Queen, The (2006)


"We are list-worthy"
"We are list-worthy"

Genre: Drama (UK, France, Italy)

Starring: Helen Mirren (The Cook, The Thief, His Wife & Her LoverThe Debt), Michael Sheen (Frost/NixonThe Damned United)

Directed By: Stephen Frears (Dangerous LiaisonsHigh Fidelity)

Overview: The story of Queen Elizabeth II and the scandal surrounding the Royals’ reaction at the death of Princess Diana in 1997.

The Queen looks at an aspect of modern society that we don’t see very often – royalty. A movie about our queen (I am, after all, Canadian) made me quickly realize that I knew absolutely nothing about her. Shortly after the film began, my interest into this woman’s life was piqued, and I expected that Helen Mirren, winner of the Oscar and Golden Globe for Best Leading Actress for this role as QEII, would deliver a grand performance. When I discovered the film was not a general biography but more about a specific time, namely the days after Princess Diana’s untimely death, well that plot was one I could get behind.

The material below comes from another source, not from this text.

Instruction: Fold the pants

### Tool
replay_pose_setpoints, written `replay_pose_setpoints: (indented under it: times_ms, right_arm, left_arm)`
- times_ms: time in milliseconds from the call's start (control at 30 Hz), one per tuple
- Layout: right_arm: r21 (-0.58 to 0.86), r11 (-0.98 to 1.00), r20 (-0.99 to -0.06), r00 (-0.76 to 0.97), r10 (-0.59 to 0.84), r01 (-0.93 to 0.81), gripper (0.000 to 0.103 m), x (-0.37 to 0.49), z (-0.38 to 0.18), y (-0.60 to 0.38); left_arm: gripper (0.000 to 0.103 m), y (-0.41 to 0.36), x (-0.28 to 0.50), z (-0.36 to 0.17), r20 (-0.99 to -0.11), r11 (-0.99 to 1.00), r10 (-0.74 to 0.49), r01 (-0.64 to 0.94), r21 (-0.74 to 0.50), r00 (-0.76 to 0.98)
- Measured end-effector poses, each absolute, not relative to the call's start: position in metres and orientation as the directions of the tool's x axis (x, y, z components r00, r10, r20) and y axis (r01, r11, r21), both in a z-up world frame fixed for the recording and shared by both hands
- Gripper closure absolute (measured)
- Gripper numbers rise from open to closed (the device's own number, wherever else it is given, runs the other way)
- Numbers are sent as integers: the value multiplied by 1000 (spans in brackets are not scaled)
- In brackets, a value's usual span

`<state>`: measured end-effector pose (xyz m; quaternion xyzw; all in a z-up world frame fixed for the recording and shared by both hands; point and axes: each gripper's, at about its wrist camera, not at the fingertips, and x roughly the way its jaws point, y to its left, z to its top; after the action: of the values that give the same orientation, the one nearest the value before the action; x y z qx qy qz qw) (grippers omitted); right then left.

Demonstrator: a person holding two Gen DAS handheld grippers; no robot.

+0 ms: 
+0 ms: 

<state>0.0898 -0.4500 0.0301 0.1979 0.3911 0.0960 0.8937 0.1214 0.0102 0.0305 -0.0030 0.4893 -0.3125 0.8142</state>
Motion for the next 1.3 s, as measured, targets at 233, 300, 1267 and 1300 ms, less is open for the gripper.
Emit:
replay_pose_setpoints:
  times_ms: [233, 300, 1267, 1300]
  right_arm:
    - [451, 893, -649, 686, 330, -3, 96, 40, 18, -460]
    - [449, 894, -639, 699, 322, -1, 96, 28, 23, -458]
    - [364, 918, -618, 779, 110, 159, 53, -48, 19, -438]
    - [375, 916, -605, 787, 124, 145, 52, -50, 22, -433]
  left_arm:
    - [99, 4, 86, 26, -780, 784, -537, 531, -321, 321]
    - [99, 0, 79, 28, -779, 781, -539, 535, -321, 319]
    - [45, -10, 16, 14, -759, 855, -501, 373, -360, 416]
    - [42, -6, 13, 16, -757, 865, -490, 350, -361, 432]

We open in 1997 with Queen Elizabeth II (Helen Mirren), sitting for a portrait, discussing her obvious disapproval of Tony Blair (Michael Sheen) on the eve of his becoming the next English Prime Minister. Three months later, tragedy strikes and Princess Diana, who a year before renounced her crown and went back to being a commoner, is killed in a tragic car accident. The country mourns, Tony Blair makes a grand speech about Diana’s accomplishments and names her “The People’s Princess”. The country waits for the other shoe to drop, for the Royals to make an appearance, to speak of the passing of the once beloved wife of Prince Charles, but it does not happen. As people set up camp and flowers fill the front gate of Buckingham palace, the Royals are silent, keeping their grief to themselves. Their popularity wanes, Tony Blair makes repeated phone calls to the palace, imploring the queen to say something to the public, to fly the royal standard at half-mast. In short, The Queen is the story of the days that followed Diana’s death and how Elizabeth II was made to listen to the mournful wishes of her countrymen, and the difficulty this posed when compared to what royal decorum dictated.

Queeny B. Goode

As the film began, Queen Elizabeth’s character seemed all too quiet. She felt more like someone who reacted to situations rather than creating her own. As we followed her husband, Prince Philip (James Cromwell), her son Prince Charles (Alex Jennings), and of course the debatably more primary character of Tony Blair, Queen Elizabeth slowly, subtly, stylishly, shines through. As tensions heat up, so too does Helen Mirren’s performance. I was most impressed to see the queen frequently portrayed, probably rightly, as a woman out of touch, isolated from her people, doing what impulse dictated rather than considering the people.

JANVRIN: Oh, and the flowers.
ELIZABETH: What flowers?
JANVRIN: The flowers that have been left outside Buckingham palace. Currently they're blocking the path through the main gate, and will make things difficult for the Changing of the Guard.
ELIZABETH: Fine. Then move them away.
JANVRIN: Actually, the Lord Chamberlain was wondering whether we shouldn't leave the flowers, and send the Guards through the North Gate.
ELIZABETH: Ye-es. Of course. Quite right.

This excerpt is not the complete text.